__TASK GOAL__
Each record below has to be printed verbatim.

== MATERIAL PROVIDED ==

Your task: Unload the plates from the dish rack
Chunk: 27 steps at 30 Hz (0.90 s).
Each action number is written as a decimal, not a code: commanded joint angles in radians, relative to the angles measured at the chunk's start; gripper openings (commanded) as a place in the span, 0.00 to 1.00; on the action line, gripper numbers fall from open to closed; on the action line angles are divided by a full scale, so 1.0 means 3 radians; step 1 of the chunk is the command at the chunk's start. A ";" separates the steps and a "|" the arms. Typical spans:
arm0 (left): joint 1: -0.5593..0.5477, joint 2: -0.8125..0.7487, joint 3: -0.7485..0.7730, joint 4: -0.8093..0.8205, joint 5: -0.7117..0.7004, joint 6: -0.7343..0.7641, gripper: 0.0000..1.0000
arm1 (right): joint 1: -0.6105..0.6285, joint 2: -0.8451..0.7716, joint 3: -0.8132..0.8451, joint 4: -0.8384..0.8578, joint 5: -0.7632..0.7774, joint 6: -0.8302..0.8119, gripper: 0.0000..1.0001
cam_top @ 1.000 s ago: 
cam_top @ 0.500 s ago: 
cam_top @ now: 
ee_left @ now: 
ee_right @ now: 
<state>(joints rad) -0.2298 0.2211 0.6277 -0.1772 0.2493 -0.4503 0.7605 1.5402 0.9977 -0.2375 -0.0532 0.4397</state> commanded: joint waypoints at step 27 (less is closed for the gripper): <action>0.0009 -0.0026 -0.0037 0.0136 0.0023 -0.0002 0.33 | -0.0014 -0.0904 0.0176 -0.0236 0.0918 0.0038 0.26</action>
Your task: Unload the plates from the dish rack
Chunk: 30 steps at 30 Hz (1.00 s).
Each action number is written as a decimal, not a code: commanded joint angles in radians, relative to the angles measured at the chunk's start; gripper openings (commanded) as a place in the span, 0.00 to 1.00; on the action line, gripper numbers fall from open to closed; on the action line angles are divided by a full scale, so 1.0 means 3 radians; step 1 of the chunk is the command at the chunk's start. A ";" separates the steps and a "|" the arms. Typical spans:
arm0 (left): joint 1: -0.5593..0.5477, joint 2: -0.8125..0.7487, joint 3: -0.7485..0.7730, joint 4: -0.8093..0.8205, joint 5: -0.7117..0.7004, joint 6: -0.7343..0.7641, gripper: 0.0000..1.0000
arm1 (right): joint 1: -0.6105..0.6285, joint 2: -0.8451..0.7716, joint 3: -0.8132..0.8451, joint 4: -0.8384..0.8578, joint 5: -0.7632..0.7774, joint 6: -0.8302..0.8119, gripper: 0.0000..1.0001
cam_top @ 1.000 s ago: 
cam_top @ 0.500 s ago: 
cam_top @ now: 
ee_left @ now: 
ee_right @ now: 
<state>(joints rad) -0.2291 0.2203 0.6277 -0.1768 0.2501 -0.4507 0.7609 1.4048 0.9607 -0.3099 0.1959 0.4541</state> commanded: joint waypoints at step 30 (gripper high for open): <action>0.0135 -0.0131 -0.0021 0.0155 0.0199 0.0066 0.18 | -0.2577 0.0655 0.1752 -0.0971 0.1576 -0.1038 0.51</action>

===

__EXERCISE OUTPUT__
Your task: Unload the plates from the dish rack
Chunk: 27 steps at 30 Hz (0.90 s).
Each action number is written as a decimal, not a code: commanded joint angles in radians, relative to the angles measured at the chunk's start; gripper openings (commanded) as a place in the span, 0.00 to 1.00; on the action line, gripper numbers fall from open to closed; on the action line angles are divided by a full scale, so 1.0 means 3 radians; step 1 of the chunk is the command at the chunk's start. A ";" separates the steps and a "|" the arms. Typical spans:
arm0 (left): joint 1: -0.5593..0.5477, joint 2: -0.8125..0.7487, joint 3: -0.7485..0.7730, joint 4: -0.8093..0.8205, joint 5: -0.7117..0.7004, joint 6: -0.7343..0.7641, gripper: 0.0000..1.0000
arm1 (right): joint 1: -0.6105..0.6285, joint 2: -0.8451..0.7716, joint 3: -0.8132..0.8451, joint 4: -0.8384..0.8578, joint 5: -0.7632..0.7774, joint 6: -0.8302..0.8119, gripper: 0.0000..1.0001
cam_top @ 1.000 s ago: 
cam_top @ 0.500 s ago: 
cam_top @ now: 
ee_left @ now: 
ee_right @ now: 
<state>(joints rad) -0.2298 0.2211 0.6277 -0.1772 0.2493 -0.4503 0.7605 1.5402 0.9977 -0.2375 -0.0532 0.4397</state> commanded: joint waypoints at step 27 (less is closed for the gripper): <action>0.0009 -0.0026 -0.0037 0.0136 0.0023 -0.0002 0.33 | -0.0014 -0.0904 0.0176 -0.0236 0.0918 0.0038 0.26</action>
Your task: Unload the plates from the dish rack
Chunk: 30 steps at 30 Hz (1.00 s).
Each action number is written as a decimal, not a code: commanded joint angles in radians, relative to the angles measured at the chunk's start; gripper openings (commanded) as a place in the span, 0.00 to 1.00; on the action line, gripper numbers fall from open to closed; on the action line angles are divided by a full scale, so 1.0 means 3 radians; step 1 of the chunk is the command at the chunk's start. A ";" separates the steps and a "|" the arms. Typical spans:
arm0 (left): joint 1: -0.5593..0.5477, joint 2: -0.8125..0.7487, joint 3: -0.7485..0.7730, joint 4: -0.8093..0.8205, joint 5: -0.7117..0.7004, joint 6: -0.7343..0.7641, gripper: 0.0000..1.0000
arm1 (right): joint 1: -0.6105..0.6285, joint 2: -0.8451..0.7716, joint 3: -0.8132..0.8451, joint 4: -0.8384..0.8578, joint 5: -0.7632..0.7774, joint 6: -0.8302..0.8119, gripper: 0.0000..1.0001
cam_top @ 1.000 s ago: 
cam_top @ 0.500 s ago: 
cam_top @ now: 
ee_left @ now: 
ee_right @ now: 
<state>(joints rad) -0.2291 0.2203 0.6277 -0.1768 0.2501 -0.4507 0.7609 1.4048 0.9607 -0.3099 0.1959 0.4541</state> commanded: joint waypoints at step 30 (gripper high for open): <action>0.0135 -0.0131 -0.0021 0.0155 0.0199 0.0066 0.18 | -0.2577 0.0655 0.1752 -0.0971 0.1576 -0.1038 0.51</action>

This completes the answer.